# Problem description
Pull each line containing "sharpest" from the data.

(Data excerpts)
╭──

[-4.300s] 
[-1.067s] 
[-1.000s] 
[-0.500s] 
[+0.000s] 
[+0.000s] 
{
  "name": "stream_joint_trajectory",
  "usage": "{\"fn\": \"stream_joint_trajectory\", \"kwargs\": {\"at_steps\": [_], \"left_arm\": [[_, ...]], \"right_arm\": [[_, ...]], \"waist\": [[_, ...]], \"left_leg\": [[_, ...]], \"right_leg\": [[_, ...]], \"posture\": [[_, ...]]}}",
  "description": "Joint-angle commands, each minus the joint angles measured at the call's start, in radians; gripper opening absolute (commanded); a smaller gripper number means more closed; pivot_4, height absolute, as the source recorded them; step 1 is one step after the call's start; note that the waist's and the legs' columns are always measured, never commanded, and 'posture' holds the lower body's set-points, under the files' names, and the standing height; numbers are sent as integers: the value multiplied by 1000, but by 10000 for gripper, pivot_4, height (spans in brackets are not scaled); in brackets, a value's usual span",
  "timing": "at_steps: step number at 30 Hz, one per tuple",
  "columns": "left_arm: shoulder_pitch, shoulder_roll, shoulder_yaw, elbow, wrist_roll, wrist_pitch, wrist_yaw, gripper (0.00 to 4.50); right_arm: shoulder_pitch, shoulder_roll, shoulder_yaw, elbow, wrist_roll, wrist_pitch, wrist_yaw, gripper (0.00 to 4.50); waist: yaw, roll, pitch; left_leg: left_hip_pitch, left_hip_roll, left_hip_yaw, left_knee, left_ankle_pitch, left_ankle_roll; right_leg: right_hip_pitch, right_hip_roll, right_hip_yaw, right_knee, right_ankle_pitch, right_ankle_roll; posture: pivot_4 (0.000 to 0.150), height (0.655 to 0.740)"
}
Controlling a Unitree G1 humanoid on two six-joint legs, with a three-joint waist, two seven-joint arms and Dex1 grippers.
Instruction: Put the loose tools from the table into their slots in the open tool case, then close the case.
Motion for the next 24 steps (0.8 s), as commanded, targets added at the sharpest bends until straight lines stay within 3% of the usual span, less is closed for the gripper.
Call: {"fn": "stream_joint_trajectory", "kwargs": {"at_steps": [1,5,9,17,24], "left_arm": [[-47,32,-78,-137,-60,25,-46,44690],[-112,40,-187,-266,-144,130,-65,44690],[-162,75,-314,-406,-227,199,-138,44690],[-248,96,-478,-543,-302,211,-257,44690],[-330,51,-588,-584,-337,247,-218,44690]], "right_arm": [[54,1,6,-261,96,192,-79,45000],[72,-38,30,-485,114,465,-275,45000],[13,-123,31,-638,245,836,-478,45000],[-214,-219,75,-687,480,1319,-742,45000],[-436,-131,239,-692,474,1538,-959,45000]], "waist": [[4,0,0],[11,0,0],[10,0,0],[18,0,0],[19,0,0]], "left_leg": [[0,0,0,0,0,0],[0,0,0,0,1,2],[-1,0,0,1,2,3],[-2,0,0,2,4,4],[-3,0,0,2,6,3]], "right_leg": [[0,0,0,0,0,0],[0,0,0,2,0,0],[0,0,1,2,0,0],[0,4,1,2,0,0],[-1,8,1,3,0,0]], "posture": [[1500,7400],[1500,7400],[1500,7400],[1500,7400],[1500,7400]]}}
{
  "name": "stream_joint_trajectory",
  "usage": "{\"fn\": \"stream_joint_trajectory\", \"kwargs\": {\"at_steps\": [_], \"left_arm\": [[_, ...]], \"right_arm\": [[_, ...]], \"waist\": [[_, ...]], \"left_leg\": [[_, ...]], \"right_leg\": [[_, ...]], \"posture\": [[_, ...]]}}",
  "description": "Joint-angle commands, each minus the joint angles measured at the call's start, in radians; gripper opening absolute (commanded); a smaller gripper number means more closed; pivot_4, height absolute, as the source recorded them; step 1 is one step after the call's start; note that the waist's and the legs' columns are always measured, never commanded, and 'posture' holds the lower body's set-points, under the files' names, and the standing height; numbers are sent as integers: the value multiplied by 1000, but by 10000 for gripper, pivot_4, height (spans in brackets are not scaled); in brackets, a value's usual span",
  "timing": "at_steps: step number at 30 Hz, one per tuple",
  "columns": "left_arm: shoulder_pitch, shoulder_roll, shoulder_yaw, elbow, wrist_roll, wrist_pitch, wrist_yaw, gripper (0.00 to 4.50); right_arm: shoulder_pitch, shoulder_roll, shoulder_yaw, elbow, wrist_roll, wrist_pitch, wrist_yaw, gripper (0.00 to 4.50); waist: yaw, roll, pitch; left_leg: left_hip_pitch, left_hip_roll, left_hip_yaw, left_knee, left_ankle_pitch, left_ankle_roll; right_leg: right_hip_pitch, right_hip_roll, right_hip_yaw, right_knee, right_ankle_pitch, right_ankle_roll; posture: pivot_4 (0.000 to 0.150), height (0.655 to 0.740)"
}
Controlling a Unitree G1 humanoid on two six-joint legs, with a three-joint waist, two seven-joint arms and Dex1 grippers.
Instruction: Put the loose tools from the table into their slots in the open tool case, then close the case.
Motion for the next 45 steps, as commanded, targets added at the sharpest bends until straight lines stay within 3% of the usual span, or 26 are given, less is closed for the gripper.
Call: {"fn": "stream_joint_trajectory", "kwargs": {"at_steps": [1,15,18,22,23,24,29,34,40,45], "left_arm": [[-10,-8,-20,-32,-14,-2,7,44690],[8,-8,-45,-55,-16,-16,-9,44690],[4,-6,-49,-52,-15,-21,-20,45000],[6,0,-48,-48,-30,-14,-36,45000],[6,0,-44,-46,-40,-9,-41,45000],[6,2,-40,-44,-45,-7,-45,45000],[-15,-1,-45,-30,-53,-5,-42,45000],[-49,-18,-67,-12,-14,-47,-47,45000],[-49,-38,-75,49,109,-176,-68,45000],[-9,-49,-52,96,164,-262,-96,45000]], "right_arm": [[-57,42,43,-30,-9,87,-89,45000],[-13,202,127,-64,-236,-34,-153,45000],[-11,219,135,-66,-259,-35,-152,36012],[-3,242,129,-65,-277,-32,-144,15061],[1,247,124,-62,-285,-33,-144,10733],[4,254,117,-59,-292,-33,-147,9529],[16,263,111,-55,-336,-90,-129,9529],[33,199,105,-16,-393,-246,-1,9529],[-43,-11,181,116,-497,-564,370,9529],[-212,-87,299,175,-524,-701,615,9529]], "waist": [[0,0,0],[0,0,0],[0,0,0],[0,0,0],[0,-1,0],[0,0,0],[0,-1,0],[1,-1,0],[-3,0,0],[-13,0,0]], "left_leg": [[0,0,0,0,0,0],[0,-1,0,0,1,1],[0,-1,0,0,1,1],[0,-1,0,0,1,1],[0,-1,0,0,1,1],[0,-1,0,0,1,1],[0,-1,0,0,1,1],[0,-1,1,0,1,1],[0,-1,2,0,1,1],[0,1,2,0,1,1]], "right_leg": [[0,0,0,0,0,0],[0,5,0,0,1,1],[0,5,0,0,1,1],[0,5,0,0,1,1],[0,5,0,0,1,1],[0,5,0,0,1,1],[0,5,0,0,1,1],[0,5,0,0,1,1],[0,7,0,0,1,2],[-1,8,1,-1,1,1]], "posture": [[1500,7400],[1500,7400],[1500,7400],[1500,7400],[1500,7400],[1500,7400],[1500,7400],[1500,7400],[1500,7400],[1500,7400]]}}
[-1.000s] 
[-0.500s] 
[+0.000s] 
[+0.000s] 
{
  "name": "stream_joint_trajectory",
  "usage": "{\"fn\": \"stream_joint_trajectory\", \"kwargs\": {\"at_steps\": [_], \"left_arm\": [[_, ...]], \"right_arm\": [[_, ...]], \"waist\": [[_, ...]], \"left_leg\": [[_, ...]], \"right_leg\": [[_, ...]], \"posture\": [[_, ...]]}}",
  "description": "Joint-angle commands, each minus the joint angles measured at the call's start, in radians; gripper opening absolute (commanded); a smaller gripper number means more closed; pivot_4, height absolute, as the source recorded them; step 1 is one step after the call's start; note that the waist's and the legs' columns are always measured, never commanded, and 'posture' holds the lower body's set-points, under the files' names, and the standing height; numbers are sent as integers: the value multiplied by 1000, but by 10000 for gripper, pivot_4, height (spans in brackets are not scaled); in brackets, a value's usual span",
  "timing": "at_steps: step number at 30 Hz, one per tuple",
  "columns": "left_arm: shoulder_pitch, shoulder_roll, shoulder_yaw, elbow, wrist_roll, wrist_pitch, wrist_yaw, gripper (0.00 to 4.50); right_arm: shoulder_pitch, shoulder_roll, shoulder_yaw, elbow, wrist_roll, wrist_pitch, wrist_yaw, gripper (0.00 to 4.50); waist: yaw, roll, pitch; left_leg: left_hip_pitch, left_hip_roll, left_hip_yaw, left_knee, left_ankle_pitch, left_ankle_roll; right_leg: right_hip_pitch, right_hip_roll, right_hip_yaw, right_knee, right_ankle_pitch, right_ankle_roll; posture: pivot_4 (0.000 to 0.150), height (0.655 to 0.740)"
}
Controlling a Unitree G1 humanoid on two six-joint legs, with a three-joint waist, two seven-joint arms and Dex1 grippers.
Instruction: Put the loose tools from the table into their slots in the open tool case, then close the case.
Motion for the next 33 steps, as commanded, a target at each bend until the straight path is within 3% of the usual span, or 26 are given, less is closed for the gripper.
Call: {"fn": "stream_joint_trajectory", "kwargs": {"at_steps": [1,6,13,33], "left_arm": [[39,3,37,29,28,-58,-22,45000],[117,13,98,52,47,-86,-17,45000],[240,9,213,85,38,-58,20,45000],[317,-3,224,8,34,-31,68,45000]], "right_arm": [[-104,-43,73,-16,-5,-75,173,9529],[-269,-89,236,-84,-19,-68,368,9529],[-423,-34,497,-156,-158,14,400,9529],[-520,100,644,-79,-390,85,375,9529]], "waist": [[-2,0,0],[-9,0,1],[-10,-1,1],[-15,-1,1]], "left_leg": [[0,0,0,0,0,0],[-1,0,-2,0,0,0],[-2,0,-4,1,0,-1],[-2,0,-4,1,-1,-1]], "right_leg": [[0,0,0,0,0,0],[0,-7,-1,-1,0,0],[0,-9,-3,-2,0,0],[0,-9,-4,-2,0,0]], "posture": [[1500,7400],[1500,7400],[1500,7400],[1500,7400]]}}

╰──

# Task solution
Motion for the next 24 steps (0.8 s), as commanded, targets added at the sharpest bends until straight lines stay within 3% of the usual span, less is closed for the gripper.
Motion for the next 45 steps, as commanded, targets added at the sharpest bends until straight lines stay within 3% of the usual span, or 26 are given, less is closed for the gripper.

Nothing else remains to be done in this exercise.